As things progress, and the Black List thrives, are there other areas where things are moving too glacially or are impeded by other issues that you could see another kind of Black List coming forward and really changing who they work?

I think there's probably a value to someone curating a list of particularly strong writers and directors, [and] maybe even executives and sort of business figures who are women and who are people of color. One of the excuses that a lot of people use for not hiring more in that vein is that they just don't know anybody. They don't know they exist. And the fact of the matter is, they do. Ava DuVernay, the director of Selma, her entire TV show is gonna be all female-directed this year. And they have female and person of color heads of department throughout the show and she's like, "Look, it's not that hard! I did it! I'm making my first series and I pulled it off! What's your excuse?" I think some sort of curation of the list of folks that you can hire that are really strong in this vein I think would be very helpful.

"There's a large audience that's currently being underserved."

I remain optimistic for one principal reason, which is this: there is a lot of money to be made by casting and making movies that are diverse in their perspectives and in their presence onscreen. That's why every time a black movie comes out, it opens at No. 1 and everyone's like, "Such-and-such movie over-performed!" It's like, how many of your movies need to over-perform to change your expectations about their performing? And I think that's true for female-written films, I think that's true for films about people of color.
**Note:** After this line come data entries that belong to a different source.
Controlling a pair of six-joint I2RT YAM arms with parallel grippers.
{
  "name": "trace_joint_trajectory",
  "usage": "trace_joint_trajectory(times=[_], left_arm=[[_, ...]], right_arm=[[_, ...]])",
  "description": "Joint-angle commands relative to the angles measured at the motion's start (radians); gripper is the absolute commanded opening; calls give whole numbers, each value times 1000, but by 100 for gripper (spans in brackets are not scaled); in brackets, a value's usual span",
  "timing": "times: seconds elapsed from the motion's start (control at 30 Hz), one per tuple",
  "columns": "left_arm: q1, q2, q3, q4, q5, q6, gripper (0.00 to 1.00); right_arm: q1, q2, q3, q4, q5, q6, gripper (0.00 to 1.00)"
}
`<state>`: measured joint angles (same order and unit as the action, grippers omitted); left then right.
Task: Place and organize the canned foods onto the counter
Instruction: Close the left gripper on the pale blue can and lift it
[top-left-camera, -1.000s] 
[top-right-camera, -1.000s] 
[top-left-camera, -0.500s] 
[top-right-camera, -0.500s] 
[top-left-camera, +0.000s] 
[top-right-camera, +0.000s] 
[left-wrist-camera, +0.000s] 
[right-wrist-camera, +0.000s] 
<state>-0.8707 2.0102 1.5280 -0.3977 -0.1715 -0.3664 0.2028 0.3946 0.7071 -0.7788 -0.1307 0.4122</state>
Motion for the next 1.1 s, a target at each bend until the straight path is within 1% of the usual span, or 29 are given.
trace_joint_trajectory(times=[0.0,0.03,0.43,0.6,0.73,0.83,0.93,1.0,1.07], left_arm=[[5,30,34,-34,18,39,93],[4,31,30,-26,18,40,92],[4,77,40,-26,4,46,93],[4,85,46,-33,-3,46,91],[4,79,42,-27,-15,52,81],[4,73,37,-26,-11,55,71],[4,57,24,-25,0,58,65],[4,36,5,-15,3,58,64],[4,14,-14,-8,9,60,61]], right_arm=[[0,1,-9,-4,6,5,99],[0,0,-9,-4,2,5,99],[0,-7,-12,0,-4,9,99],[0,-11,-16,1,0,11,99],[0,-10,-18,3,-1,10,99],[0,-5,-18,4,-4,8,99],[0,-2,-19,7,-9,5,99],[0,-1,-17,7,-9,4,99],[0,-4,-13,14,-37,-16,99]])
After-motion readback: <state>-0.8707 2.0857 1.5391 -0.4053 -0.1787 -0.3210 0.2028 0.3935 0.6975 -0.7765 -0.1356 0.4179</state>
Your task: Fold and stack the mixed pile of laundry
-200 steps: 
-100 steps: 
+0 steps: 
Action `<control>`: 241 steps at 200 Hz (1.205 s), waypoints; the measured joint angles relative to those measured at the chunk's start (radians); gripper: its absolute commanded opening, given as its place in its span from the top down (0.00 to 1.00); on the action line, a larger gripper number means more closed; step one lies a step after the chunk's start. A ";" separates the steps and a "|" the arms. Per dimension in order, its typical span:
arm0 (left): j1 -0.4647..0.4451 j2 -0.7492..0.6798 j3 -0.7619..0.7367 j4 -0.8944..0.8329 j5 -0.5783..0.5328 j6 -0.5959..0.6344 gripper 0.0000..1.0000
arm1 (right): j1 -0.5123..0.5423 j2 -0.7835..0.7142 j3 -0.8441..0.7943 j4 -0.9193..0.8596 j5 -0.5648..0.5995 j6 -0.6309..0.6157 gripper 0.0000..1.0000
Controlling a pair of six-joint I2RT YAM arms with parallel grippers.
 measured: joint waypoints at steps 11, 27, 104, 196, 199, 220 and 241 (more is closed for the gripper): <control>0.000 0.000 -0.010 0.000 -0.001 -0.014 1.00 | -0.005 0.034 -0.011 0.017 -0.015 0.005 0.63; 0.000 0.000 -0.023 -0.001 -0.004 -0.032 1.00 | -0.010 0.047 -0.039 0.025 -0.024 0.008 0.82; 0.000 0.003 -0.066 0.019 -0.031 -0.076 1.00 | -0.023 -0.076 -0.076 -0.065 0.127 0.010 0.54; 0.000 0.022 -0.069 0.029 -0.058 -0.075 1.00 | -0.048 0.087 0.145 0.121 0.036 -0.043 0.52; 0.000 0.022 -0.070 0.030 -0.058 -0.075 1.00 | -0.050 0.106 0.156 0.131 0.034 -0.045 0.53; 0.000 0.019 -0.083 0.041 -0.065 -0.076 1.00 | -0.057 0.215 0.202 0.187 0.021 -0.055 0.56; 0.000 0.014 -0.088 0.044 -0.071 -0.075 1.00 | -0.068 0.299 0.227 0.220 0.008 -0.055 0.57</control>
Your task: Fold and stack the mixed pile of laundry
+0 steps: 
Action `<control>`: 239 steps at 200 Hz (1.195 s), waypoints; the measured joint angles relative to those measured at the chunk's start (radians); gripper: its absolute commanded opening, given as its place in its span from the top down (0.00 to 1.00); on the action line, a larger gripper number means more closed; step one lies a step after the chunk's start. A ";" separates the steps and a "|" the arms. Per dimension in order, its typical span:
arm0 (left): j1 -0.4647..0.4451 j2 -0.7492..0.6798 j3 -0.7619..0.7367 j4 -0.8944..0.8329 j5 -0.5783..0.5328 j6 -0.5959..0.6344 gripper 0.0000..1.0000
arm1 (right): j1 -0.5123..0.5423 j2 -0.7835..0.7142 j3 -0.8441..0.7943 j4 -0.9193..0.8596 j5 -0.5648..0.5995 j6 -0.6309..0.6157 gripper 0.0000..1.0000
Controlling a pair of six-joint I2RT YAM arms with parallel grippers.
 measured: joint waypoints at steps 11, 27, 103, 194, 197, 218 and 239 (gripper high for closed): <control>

38.7 percent of the US population is of some minority status. And that's not even counting women. That's just people of color. And all kinds of studies indicate that people of color go to the movies more frequently than non-people-of-color. So there's a large audience that's currently being underserved, and I look forward to sort of simple, capitalist principles overtaking the historical biases. I try to be as helpful as possible that people will be able to overcome those biases so that the industry as a whole can make more money and better movies.